What is the probability of breaking a 56 game hitting streak record?

[Thecla]

538 is a website that does election data and polling analysis. On its Culture page there are some math, probability, and statistics puzzles. The following is one that stumped me:
Joe DiMaggio's record 56 game hitting streak is considered hard to break(getting at least one base hit in 56 consecutive games)
The question was what is the probability of a .300 hitter breaking this record in a 20 year baseball career?
The simplifying assumptions are:
a) The hitter gets 4 at-bats in each game
b) he plays in 160 games/year in each of his 20 years of playing.
c) There are no walks or sacrifice flies in his plate appearances
d) a hitting streak can span across seasons

I got part of the puzzle right but I couldn't complete it
The parts I got right
A)The probability of getting one hit in a game
.3^1 x .7^3=.1029x4=41.16%,since there are 4 ways of getting one hit
probability of 2 hits in a a game is .0441x6=26.46% since there are 6 ways of doing this
similarly 3 hits in a game ,the probability is 7.56%
and 4 hits in a game the probability is 0.81%

The sum is the probability of getting at least one hit in a game is 75.99%
The other part I think is right is the probability of a 57 game hitting streak is : (0.7599)^57

Now the part where I am confused.
How do you figure out the probability of getting this streak in a 3200 game career(160 games per year x 20 years)?T

 

[BvU]

Hi,

How many different 57 game streaks are there in a 3200 game career ?

 

[Thecla]

If there is only one 57 game hitting streak in the career, then the hitting streak can start on the first game of his career or the(3200-57) game i.e. the 3143 game of his career.

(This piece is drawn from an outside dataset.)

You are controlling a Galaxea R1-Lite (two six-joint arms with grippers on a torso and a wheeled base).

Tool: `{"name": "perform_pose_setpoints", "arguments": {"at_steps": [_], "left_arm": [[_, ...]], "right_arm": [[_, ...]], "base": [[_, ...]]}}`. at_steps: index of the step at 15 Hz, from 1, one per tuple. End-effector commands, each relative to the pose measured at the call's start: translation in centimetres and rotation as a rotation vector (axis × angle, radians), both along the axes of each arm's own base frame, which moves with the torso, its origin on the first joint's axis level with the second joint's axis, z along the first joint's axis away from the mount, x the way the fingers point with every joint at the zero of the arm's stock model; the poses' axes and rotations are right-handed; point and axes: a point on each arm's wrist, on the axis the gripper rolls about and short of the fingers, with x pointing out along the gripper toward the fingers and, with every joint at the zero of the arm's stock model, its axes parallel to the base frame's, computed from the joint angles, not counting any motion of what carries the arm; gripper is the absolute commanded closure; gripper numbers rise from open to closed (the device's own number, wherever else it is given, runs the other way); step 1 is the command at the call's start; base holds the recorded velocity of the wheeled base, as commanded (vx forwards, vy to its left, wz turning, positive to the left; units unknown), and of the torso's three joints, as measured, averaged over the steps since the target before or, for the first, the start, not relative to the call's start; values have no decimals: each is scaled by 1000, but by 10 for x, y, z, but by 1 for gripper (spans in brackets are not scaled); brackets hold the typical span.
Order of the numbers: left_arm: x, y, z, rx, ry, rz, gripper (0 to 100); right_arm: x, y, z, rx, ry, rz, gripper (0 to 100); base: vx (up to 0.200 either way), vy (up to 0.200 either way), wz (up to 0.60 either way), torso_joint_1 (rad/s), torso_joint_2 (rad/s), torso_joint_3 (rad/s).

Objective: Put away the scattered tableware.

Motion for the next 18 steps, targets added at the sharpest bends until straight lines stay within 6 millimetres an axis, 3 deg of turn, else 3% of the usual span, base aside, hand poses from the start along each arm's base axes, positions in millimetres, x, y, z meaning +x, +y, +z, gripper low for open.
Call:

So I would think 3143 game streaks.

 

[PeroK]

If there is only one 57 game hitting streak in the career, then the hitting streak can start on the first game of his career or the(3200-57) game i.e. the 3143 game of his career. So I would think 3143 game streaks.

That gets you started. Can you take it any further?

Another approach is as follows:

Calculate the probability of getting a base hit in a single game. Let's call this $p$.

His career is essentially a sequence of binomial trials with parameter $p$.

Now, we consider each "streak" of consecutive games with a base hit. A streak could be any length from $0$. What is the probability of a streak being 57 games or more? (a)

Next, can you calculate the average length of a streak? Note that there is a general result for binomial trials.

That would give you an estimate of the number of streaks in a 3200-game career. (b)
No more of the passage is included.